**Data segment**:
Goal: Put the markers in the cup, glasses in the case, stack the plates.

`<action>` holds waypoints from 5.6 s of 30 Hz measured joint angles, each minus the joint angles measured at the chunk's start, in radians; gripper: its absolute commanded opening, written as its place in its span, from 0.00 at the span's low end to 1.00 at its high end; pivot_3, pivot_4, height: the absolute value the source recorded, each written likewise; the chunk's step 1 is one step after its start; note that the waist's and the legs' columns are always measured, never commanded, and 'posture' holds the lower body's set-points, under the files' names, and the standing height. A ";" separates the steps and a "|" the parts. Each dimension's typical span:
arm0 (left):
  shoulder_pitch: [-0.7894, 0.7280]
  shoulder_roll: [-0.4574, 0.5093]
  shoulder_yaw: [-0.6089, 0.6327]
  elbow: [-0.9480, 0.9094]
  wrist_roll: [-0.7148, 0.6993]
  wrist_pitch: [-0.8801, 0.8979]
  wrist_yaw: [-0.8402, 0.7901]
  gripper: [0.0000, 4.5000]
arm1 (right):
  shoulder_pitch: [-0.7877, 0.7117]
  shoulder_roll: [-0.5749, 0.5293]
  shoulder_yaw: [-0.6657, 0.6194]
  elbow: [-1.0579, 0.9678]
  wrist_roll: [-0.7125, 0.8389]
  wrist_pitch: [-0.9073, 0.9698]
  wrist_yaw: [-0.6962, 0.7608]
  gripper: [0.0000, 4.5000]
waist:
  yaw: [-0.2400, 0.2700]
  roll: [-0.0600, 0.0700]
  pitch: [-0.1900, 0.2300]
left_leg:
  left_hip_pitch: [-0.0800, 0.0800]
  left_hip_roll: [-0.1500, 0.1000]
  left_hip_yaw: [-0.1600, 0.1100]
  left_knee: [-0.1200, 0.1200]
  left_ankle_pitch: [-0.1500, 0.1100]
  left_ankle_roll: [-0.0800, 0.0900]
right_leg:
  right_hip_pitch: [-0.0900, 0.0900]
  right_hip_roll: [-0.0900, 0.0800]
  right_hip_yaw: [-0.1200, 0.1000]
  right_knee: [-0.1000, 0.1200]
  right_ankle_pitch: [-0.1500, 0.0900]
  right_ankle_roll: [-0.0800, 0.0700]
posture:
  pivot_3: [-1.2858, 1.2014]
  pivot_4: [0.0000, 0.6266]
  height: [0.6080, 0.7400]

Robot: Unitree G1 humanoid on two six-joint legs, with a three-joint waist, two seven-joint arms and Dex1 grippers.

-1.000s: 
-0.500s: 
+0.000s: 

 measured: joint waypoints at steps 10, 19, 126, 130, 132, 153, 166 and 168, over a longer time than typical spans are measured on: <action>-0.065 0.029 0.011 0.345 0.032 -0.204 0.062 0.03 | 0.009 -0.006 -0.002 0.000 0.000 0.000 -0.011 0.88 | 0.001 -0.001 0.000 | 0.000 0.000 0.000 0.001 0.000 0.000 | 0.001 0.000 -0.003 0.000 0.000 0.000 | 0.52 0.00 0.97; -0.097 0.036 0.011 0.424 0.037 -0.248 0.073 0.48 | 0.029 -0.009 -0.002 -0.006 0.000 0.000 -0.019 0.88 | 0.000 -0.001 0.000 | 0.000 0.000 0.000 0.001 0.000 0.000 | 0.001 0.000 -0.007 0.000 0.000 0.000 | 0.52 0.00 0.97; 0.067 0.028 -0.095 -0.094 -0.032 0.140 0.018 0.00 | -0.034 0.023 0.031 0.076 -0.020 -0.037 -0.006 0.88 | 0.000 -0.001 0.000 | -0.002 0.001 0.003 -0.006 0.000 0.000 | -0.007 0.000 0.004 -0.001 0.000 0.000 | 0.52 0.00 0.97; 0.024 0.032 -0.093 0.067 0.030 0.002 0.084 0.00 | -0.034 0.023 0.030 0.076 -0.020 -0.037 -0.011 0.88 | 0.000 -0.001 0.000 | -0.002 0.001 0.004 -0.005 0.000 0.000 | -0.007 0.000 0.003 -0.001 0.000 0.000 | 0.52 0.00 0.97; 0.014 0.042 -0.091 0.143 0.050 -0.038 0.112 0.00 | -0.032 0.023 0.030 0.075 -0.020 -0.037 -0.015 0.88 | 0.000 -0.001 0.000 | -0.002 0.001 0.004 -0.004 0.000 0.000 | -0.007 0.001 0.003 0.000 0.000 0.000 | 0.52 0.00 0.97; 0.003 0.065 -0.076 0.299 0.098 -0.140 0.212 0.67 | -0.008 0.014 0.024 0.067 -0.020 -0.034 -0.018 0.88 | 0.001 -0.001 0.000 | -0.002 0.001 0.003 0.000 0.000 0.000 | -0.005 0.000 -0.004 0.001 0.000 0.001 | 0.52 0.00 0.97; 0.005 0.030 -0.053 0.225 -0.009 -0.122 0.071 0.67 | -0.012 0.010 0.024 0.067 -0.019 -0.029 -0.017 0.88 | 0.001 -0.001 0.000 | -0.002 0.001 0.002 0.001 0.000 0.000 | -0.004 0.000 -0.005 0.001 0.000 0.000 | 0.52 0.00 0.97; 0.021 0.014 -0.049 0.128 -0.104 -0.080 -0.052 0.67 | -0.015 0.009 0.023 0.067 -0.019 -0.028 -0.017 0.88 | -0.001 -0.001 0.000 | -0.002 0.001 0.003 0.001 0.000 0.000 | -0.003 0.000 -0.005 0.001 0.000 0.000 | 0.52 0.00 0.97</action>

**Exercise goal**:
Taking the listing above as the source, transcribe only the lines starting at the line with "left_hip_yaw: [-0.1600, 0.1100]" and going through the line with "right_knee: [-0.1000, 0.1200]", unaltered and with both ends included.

**Answer box**:
  left_hip_yaw: [-0.1600, 0.1100]
  left_knee: [-0.1200, 0.1200]
  left_ankle_pitch: [-0.1500, 0.1100]
  left_ankle_roll: [-0.0800, 0.0900]
right_leg:
  right_hip_pitch: [-0.0900, 0.0900]
  right_hip_roll: [-0.0900, 0.0800]
  right_hip_yaw: [-0.1200, 0.1000]
  right_knee: [-0.1000, 0.1200]

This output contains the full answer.